**Problem description:** Each entry must be returned exactly. None may be omitted.
== Data for this exercise ==
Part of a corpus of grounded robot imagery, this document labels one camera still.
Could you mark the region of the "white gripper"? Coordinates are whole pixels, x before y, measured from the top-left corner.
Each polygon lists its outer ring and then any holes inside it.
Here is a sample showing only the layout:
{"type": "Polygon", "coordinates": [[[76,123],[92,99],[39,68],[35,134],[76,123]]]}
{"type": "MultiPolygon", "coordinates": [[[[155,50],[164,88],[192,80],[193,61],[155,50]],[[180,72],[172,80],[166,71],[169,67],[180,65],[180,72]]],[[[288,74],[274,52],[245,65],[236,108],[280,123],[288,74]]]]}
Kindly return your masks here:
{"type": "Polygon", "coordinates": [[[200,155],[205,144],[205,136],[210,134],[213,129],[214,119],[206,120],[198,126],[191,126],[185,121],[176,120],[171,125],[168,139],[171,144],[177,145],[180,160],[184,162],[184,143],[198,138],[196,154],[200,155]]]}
===
**Solution to this problem:**
Part of a corpus of grounded robot imagery, this document labels one camera still.
Could you mark the region of the "white gripper"? Coordinates are whole pixels, x before y, measured from the top-left corner.
Each polygon lists its outer ring and then any holes inside it.
Here is a sample showing only the layout:
{"type": "Polygon", "coordinates": [[[76,123],[92,99],[39,68],[35,134],[76,123]]]}
{"type": "MultiPolygon", "coordinates": [[[[155,50],[164,88],[192,80],[193,61],[155,50]],[[180,72],[172,80],[166,71],[169,67],[180,65],[180,72]]],[[[288,74],[274,52],[245,65],[236,108],[280,123],[288,74]]]]}
Kindly return your masks here:
{"type": "Polygon", "coordinates": [[[200,155],[205,144],[205,136],[210,134],[213,129],[214,119],[206,120],[198,126],[191,126],[185,121],[176,120],[171,125],[168,139],[171,144],[177,145],[180,160],[184,162],[184,143],[198,138],[196,154],[200,155]]]}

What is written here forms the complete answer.